"Чарльз Диккенс. Жатва" - читать интересную книгу автора

не вышло.
- Я, разумеется, не могу считать себя сведущей в такого рода делах, с
достоинством сказала миссис Спарсит, - ибо мне суждено было вращаться в
совсем иных сферах. Тем более что мистер Спарсит, будучи из Паулеров, тоже
не имел ничего общего с подобными раздорами. Но одно я знаю, и знаю твердо:
этих людей надо укротить, и давно пора это сделать, раз и навсегда.
- Верно, мэм, - почтительно поддакнул Битцер, не скрывая действия,
какое оказывали на него непререкаемые вещания миссис Спарсит. - Яснее и
сказать нельзя - что правда, то правда.
Так как доверительные беседы между ним и миссис Спарсит обычно
происходили во время ее вечернего чаепития и он уже успел догадаться по ее
глазам, что она намерена задать ему вопрос, то он не уходил, а передвигал с
места на место линейки, чернильницы и прочее, пока она, поглядывая в
открытое окно, прихлебывала чай.
- Очень занятой был день, Битцер? - спросила миссис Спарсит.

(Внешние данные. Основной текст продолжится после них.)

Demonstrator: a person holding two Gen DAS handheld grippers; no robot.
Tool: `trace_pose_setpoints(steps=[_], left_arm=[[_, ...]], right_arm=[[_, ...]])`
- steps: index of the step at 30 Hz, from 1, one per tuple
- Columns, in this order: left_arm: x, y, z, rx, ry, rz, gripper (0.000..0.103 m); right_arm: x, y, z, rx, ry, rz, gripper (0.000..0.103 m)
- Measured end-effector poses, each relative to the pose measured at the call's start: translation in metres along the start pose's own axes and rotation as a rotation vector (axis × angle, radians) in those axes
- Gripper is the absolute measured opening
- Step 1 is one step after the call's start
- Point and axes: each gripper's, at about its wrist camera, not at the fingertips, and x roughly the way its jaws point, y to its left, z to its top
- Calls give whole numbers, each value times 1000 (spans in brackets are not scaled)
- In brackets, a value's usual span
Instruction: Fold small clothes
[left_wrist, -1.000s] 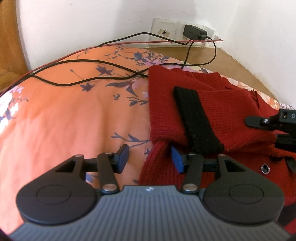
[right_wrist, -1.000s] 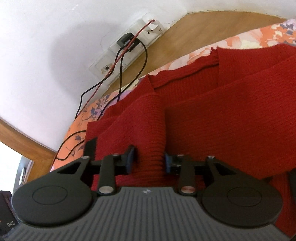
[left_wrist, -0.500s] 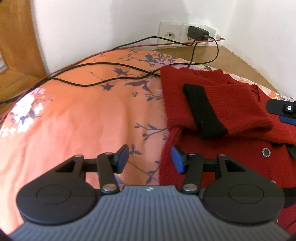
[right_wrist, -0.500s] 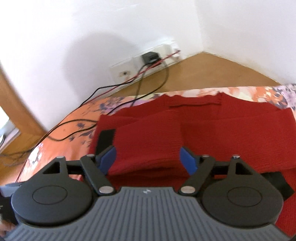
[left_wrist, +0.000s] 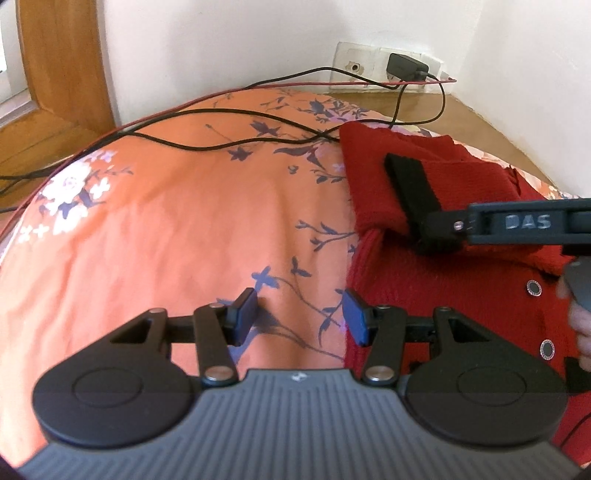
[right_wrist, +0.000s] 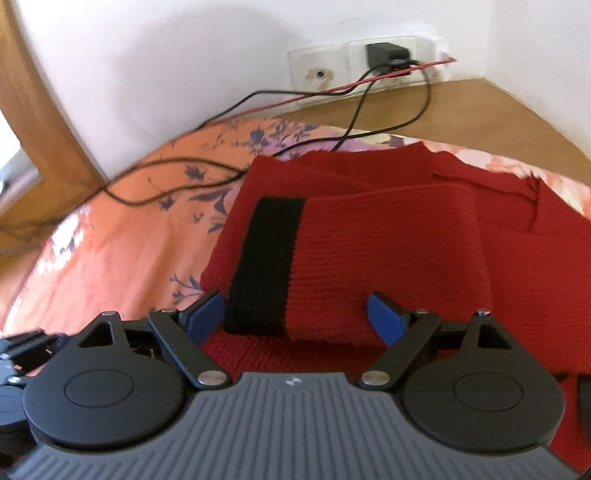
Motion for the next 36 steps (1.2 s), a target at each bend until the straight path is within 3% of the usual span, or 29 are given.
trace_pose_setpoints(steps=[7, 10, 15, 19, 21, 23, 36], left_arm=[[0, 2, 0, -9, -2, -5, 53], [0, 4, 0, -19, -4, -8, 53], [-2, 8, 0, -36, -13, -8, 53], [-3, 9, 2, -51, -14, -7, 53], [-5, 9, 2, -53, -29, -4, 53], [-7, 8, 2, -54, -41, -3, 53], [-16, -7, 15, -18, -80, -36, 53]], right_arm=[[20, 13, -2, -123, 6, -63, 92], [20, 14, -5, -131, -13, -82, 87], [14, 7, -6, -131, -48, -101, 62], [5, -14, -3, -35, -69, -61, 35], [1, -26, 0, 39, -70, -30, 16], [-5, -38, 3, 114, -76, 21, 9], [-57, -63, 0, 219, -284, 31, 7]])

- Не сказать, чтобы очень, миледи. Как обыкновенно. - Время от времени,
разговаривая с ней, Битцер заменял обращение "мэм" более церемонным
"миледи", как бы невольно отдавая должное личным качествам миссис Спарсит и
ее наследственному праву на всяческое уважение.
- Все клерки, - продолжала миссис Спарсит, осторожно стряхивая
невидимую крошку намазанного маслом хлеба с левой митенки, - разумеется,
добросовестны, пунктуальны и прилежны?
- Да, мэм, пожалуй, что так. Все, кроме одного, конечно.
Он отправлял в банке почетную должность главного шпиона и доносчика, и
за эти добровольные услуги, помимо причитающегося ему жалования, получал на
рождество наградные. Битцер с годами превратился в необыкновенно трезвого,
осмотрительного, благоразумного молодого человека, который не мог не
преуспеть в жизни. Духовный механизм его работал так исправно и точно, что
он не знал ни чувств, ни страстей. Все его поступки были итогом самых тонких
и хладнокровных расчетов; недаром миссис Спарсит всегда говорила, что еще не
встречала молодого человека столь твердых принципов. Удостоверившись после
смерти отца, что мать его имеет право на призрение[1] в Кокстауне, сей
многообещающий юный экономист весьма ревностно и принципиально стал на
защиту этого ее права, вследствие чего она очутилась в работном доме[2], где
и пребывала поныне. Впрочем, надо отдать ему должное - она получала от него
ежегодный дар в виде полуфунта чаю, что, несомненно, было слабостью с его
стороны: во-первых, любые дары неизбежно ведут к пауперизации одаряемого; и,
во-вторых, единственный разумный способ распорядиться этим товаром
заключался в том, чтобы купить его как можно дешевле, а продать как можно
дороже; ибо ученые с полной ясностью доказали, что это и есть весь долг
каждого человека[3], - не какая-то часть его долга, а весь целиком.
- Пожалуй, что все, мэм. Кроме одного, конечно, - повторил Битцер.
- А-а! - протянула миссис Спарсит, помотав головой над чашкой чаю и
отхлебывая большой глоток.
- Мистер Томас, мэм, - сомнителен он мне очень. Мне, мэм, не нравится,
как он себя ведет.
- Битцер, - предостерегающим тоном сказала миссис Спарсит, - вы не
помните, говорила я вам что-нибудь относительно имен?
- Виноват, мэм. Это верно. Вы сказали, что не любите, когда называют
имена и что вообще лучше обходиться без них.